THE DATA:
╔══

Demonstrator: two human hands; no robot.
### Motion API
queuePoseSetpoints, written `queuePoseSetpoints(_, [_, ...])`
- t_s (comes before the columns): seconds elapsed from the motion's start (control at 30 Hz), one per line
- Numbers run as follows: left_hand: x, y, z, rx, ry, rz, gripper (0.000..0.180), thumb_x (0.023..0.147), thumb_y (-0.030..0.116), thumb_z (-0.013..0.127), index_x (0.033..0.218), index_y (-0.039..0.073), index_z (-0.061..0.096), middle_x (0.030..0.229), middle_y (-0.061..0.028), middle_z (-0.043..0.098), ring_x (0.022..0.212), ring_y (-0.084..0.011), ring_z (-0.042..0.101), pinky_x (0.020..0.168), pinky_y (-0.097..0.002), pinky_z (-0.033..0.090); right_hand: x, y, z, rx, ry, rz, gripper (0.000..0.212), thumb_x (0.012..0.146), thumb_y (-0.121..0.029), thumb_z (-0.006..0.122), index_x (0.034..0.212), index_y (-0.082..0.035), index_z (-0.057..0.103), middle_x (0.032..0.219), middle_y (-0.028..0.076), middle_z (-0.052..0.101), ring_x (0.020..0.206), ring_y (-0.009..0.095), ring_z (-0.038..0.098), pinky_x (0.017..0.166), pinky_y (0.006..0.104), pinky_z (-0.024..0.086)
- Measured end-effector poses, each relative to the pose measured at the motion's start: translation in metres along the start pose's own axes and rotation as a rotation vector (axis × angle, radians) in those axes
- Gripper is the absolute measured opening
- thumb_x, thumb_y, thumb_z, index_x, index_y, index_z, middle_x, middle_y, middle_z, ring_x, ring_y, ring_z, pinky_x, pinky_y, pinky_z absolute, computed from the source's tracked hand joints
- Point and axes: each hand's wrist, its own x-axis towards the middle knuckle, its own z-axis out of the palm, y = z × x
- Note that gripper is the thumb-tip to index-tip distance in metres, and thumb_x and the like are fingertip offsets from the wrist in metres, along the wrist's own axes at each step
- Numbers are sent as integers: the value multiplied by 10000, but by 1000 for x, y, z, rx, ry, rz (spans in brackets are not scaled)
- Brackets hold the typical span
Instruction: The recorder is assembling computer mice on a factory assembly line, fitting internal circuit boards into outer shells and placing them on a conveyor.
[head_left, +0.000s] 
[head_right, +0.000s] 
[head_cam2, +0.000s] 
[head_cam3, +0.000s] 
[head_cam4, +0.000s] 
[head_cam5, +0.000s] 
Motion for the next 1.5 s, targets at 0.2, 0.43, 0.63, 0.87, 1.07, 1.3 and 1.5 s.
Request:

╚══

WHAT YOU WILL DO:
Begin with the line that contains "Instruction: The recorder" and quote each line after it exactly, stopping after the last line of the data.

SOLUTION TO THIS PROBLEM:
Instruction: The recorder is assembling computer mice on a factory assembly line, fitting internal circuit boards into outer shells and placing them on a conveyor.
[head_left, +0.000s] 
[head_right, +0.000s] 
[head_cam2, +0.000s] 
[head_cam3, +0.000s] 
[head_cam4, +0.000s] 
[head_cam5, +0.000s] 
Motion for the next 1.5 s, targets at 0.2, 0.43, 0.63, 0.87, 1.07, 1.3 and 1.5 s.
Request:

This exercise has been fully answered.